There are many factors to consider when looking for a wood floor to cover the floors in your home. Consumers often hesitate between hardwood, engineered and floating: these are three excellent choices that each have their own particularities.
To make an informed purchase, you need to know the characteristics of each as well as their advantages and disadvantages. But first, here’s how to tell them apart:
- Hardwood flooring
This is 100% wood. It must be acclimatized as much as possible before being installed to avoid gaps and splitting. Hardwood flooring must be installed over a subfloor. It can be sanded, stained and varnished over and over again.
- Engineered Flooring
To form an engineered wood strip, a layer of real wood is glued to a plywood or high density fiber. This floor can be laid directly on an acoustic membrane, but can be sanded only 2 or 3 times during its life.
- Floating wood floor (also called laminate)
It does not contain any wood: it is rather an imitation of wood printed on an assembly of MDF or HDF (medium or high density compressed wood fibers). Thus, it can never be sanded. It is easy to install since it does not require any nails or glue: it is installed by interlocking to hold the boards in place firmly on each other.
FACTORS TO CONSIDER BEFORE BUYING :
1. Wear and tear
Whether it’s hardwood, floating or engineered flooring, it’s best to avoid using them where the chances of impact or water damage are high. Let’s think mainly of the kitchens and bathrooms of our homes. Over time, wood floors can wear down to develop a stylish and desirable aging effect, while a worn floating floor will show unattractive imperfections that will be difficult to repair.
Unlike wood or engineered flooring, hardwood is considered more noble and its appearance can be changed with a stain treatment. It’s hard work, but it’s possible! The resale value of a property is usually higher with this product when it is well maintained.
While engineered flooring allows for some sanding – which is impossible with floating floors – it can still be a poor choice in the long run in high use homes.
Hardwood flooring is usually more difficult to install because it requires more equipment and attention to detail, while floating floors install like a charm with an interlocking system.

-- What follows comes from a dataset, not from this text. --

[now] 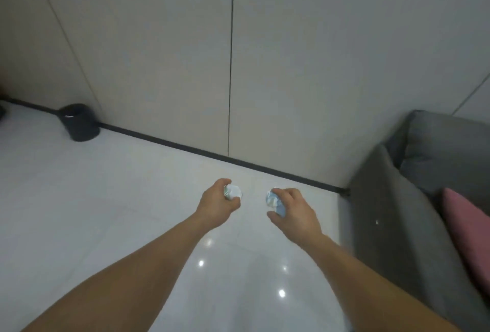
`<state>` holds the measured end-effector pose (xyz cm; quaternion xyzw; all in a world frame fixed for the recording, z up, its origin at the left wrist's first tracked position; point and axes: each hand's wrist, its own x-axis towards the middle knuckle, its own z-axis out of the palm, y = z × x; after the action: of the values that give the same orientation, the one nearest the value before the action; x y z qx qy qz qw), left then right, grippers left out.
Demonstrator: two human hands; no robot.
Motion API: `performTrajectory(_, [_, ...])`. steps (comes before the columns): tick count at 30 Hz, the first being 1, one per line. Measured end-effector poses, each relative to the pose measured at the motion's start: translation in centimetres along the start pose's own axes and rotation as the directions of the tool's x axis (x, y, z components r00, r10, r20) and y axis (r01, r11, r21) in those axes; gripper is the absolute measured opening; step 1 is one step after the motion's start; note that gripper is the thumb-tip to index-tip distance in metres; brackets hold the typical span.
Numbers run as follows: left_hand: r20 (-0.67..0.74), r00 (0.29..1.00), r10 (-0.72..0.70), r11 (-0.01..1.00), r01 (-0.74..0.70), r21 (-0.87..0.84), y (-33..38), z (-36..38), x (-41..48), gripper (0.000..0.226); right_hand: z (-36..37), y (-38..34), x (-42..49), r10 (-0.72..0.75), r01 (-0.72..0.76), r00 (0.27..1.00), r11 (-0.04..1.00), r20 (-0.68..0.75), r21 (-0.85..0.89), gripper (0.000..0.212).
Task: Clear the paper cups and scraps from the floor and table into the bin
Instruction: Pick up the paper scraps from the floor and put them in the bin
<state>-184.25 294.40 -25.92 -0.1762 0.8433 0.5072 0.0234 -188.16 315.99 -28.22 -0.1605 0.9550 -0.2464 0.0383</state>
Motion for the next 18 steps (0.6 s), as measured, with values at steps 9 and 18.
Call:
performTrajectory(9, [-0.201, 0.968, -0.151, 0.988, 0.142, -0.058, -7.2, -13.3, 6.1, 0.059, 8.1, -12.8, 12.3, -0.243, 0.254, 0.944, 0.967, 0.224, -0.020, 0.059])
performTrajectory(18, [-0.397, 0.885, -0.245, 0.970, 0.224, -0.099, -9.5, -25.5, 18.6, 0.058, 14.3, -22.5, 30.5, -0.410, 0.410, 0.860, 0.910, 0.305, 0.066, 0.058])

Engineered flooring offers more installation options: it can be installed using the glue-down, floating or nail-down method. It’s up to you to decide what works for you!
Whether it’s floating, engineered or hardwood, it’s important to know that quality levels can differ. For example, some hardwood floors are denser than others and therefore more resistant. It is therefore important to ask one of our experts for advice in store to ensure that your choice corresponds to your needs and type of use.

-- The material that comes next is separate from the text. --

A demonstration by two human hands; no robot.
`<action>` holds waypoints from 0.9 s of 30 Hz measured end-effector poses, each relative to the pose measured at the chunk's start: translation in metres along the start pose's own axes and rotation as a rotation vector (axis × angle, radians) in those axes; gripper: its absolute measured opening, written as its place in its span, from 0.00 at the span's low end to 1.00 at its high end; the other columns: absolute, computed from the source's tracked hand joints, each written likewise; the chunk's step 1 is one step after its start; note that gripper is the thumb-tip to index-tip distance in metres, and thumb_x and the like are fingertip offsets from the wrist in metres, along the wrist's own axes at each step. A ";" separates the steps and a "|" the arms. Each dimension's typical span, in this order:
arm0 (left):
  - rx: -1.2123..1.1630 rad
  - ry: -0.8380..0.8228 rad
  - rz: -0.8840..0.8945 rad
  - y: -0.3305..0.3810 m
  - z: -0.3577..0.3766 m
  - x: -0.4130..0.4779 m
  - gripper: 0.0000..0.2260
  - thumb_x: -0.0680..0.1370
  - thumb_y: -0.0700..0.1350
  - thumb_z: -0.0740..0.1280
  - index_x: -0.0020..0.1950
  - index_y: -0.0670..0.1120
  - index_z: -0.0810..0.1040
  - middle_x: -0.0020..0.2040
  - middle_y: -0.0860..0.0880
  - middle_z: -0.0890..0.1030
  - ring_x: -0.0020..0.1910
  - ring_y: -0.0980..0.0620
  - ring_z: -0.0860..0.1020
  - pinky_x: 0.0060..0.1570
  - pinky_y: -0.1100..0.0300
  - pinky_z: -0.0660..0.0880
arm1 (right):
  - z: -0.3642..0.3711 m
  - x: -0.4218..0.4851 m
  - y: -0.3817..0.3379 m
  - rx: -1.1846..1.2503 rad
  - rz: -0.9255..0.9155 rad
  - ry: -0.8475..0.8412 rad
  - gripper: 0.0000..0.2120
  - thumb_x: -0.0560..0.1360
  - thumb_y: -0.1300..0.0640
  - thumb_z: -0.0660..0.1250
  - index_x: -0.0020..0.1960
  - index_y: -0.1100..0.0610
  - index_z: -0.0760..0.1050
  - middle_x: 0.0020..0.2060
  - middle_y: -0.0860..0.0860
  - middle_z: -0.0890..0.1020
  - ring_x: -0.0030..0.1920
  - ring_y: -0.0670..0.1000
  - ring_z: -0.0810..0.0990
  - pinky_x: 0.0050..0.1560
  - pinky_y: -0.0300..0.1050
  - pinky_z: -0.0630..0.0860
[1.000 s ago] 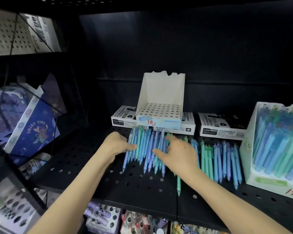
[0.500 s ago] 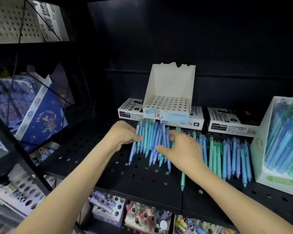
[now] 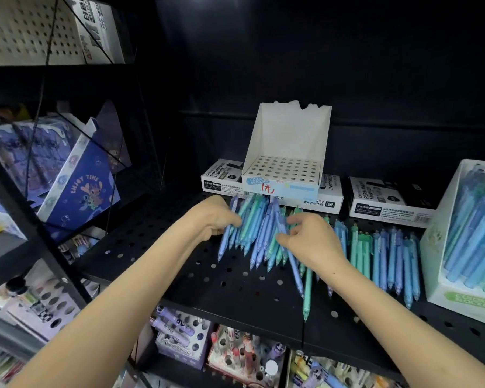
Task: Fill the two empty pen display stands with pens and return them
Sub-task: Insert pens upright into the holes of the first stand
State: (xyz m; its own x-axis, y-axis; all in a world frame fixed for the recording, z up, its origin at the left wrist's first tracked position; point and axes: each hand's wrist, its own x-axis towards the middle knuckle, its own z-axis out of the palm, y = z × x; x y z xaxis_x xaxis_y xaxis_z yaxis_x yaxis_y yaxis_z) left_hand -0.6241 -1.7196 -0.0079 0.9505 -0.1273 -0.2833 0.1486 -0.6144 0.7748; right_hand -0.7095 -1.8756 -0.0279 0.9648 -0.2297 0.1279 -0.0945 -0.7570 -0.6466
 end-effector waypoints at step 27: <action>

In the case of floating floor :
- Check the AC code: it should be between AC1 and AC5. These standards indicate the durability of the product. AC5 being the highest, make sure you get at least an AC3 to ensure a reasonable life span.
- Another useful tool is the E1 code. This indicates the very low amount of carcinogens in the composition. Today, it is even possible to find E0, which indicates a complete absence. However, be aware that E1 is very safe for the health of residents.
- Also, pay attention to the origin of the wood: many species coming from humid forests can react badly to the very low humidity level of our houses in winter. They may crack and split or gaps may appear between boards.
- Do you install yourself?
How much time do you have to do this task? If you don’t have the time, then easy-to-install floating floors are for you! In fact, you could eventually change it for a more noble floor covering if you feel like it. Also consider engineered flooring which offers more installation options.
- Are you hiring?
If you are going to hire labor to do the installation, ask your professional for guidance on the type of wood. For example, he or she may suggest a type of floor that can be installed more quickly, thereby reducing installation costs.
Floating floors are often the most affordable, while engineered floors come in second place. Not surprisingly, hardwood is usually the most expensive depending on its quality and nobility. However, there are price ranges in all three categories: ask around!
Finally, don’t forget that all these types of floors can be used in combination. For example, if your home has a guest room, a playroom or large closets, it is entirely possible to install lower quality floating floors in these areas without compromising the main design. You could then spoil yourself with hardwood in important rooms like the living room or master bedroom. Worried that the demarcation between the wood types will be unsightly? Incorporating a transitional board into the door frames will make it so!
No matter what flooring you choose, the important thing is to feel comfortable with the price, quality and look. Good thinking!